Geoffrey Francis Fisher, Baron Fisher of Lambeth, GCVO, PCwas Archbishop of Canterbury from 1945 to 1961... (wikipedia)
The long and distressing controversy over capital punishment is very unfair to anyone meditating murder.
In cities no one is quiet but many are lonely; in the country, people are quiet but few are lonely.
In a civilized society, all crimes are likely to be sins, but most sins are not and ought not to be treated as crimes. Man's ultimate responsibility is to God alone.
Who knows whether in retirement I shall be tempted to the last infirmity of mundane minds, which is to write a book.
This country and the Commonwealth last Tuesday were not far from the Kingdom of Heaven.
I hope that by going to visit the pope I have enabled everybody to see that the words Catholic and Protestant, as ordinarily used, are completely out of date. They are almost always used now purely for propaganda purposes. That is why so much trouble is caused by them.
My feelings are those of a schoolboy getting in sight of the holidays. Or more seriously, my feelings are perhaps those of a matador who has decided not to enter the bull ring.
Some of the press who speak loudly about the freedom of the press are themselves the enemies of freedom. Countless people dare not say a thing because they know it will be picked up and made a song of by the press. That limits freedom.
Once you start, there is no end to who is to go in and who is to be left out.
Until you know that life is interesting - and find it so - you haven't found your soul.
I have asked myself once or twice lately what was my natural bent.

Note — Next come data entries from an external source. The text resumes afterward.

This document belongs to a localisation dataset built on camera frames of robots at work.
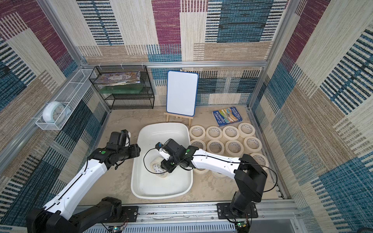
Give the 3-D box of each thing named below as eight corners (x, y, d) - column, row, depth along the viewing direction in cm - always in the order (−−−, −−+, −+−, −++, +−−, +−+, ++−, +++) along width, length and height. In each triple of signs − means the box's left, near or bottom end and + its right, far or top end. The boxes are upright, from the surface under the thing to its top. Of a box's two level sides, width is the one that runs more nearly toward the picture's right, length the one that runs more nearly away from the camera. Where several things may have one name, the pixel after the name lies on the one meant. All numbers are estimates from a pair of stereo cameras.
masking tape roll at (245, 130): (240, 138, 103) (240, 136, 101) (236, 124, 110) (237, 122, 108) (256, 138, 103) (257, 136, 101) (251, 124, 110) (252, 122, 108)
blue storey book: (218, 126, 110) (218, 123, 107) (211, 113, 118) (212, 110, 116) (242, 121, 113) (243, 118, 110) (234, 109, 121) (235, 106, 119)
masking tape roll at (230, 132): (223, 140, 101) (224, 138, 100) (221, 127, 108) (221, 125, 106) (239, 140, 101) (240, 138, 100) (236, 127, 108) (237, 125, 106)
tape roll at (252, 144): (243, 155, 98) (245, 151, 93) (239, 140, 105) (241, 136, 101) (261, 155, 98) (264, 151, 93) (256, 140, 105) (259, 136, 101)

I have no doubt at all: It is to look at each day for the evil of that day and have a go at it, and that is why I have never failed to have an acute interest in each morning's letters.

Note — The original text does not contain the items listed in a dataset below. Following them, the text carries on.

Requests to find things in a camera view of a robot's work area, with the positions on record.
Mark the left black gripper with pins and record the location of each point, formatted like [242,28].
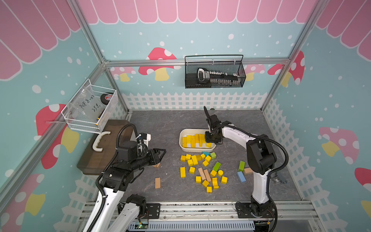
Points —
[154,156]

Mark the yellow plank block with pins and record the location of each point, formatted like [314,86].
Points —
[188,139]

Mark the yellow cube block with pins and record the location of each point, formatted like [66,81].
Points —
[192,170]

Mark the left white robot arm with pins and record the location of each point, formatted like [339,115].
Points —
[131,155]

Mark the teal triangular block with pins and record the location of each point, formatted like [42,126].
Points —
[206,153]

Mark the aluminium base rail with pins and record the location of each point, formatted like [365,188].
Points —
[205,216]

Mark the white plastic tub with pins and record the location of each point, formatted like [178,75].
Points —
[191,132]

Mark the thin yellow stick block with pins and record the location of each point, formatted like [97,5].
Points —
[200,140]

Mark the long yellow block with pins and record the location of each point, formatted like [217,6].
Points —
[184,142]
[193,141]

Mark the green rectangular block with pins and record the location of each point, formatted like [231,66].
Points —
[241,166]

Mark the socket wrench set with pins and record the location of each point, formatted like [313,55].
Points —
[217,78]

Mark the small green cube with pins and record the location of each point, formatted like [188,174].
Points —
[213,155]

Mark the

Dare I say that when he is at home I wish he was overseas, and still more profoundly when he is overseas I wish he was at home?
There is a sacred realm of privacy for every man and woman where he makes his choices and decisions-a realm of his own essential rights and liberties into which the law, generally speaking, must not intrude.

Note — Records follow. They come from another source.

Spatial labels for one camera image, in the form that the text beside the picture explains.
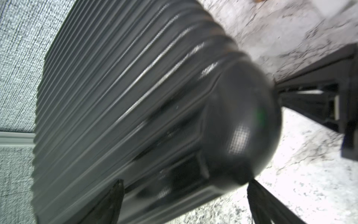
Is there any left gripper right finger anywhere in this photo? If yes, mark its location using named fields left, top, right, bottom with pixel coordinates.
left=247, top=179, right=305, bottom=224

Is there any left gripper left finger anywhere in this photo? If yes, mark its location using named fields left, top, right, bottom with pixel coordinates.
left=79, top=179, right=125, bottom=224

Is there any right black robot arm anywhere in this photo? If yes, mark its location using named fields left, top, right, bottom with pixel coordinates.
left=276, top=43, right=358, bottom=161

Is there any aluminium enclosure frame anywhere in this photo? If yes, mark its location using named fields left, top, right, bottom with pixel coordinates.
left=1, top=132, right=35, bottom=147

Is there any black ribbed hard-shell suitcase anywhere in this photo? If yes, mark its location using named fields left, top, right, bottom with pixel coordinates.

When you aim for perfection, you discover it's a moving target.
The longer I live, the more convinced I am that Christianity is one long shout of joy!
There are only two kinds of people in the modern world who know what they are after. One, quite frankly, is the Communist. The other, equally frankly, is the convinced Christian. The rest of the world are amiable nonentities.
I say to you Baptists, "Go on being good Baptists, thinking that you are more right than anybody else." Unless you think it, I have no use for you at all. The Church of England does precisely the same itself.
In one sense what may pass between the pope and myself may be trivialities. In another sense the fact of talking trivialities is itself a portent of great significance. But the pleasantries which we exchange may, as one church leader said, be pleasantries about profundities.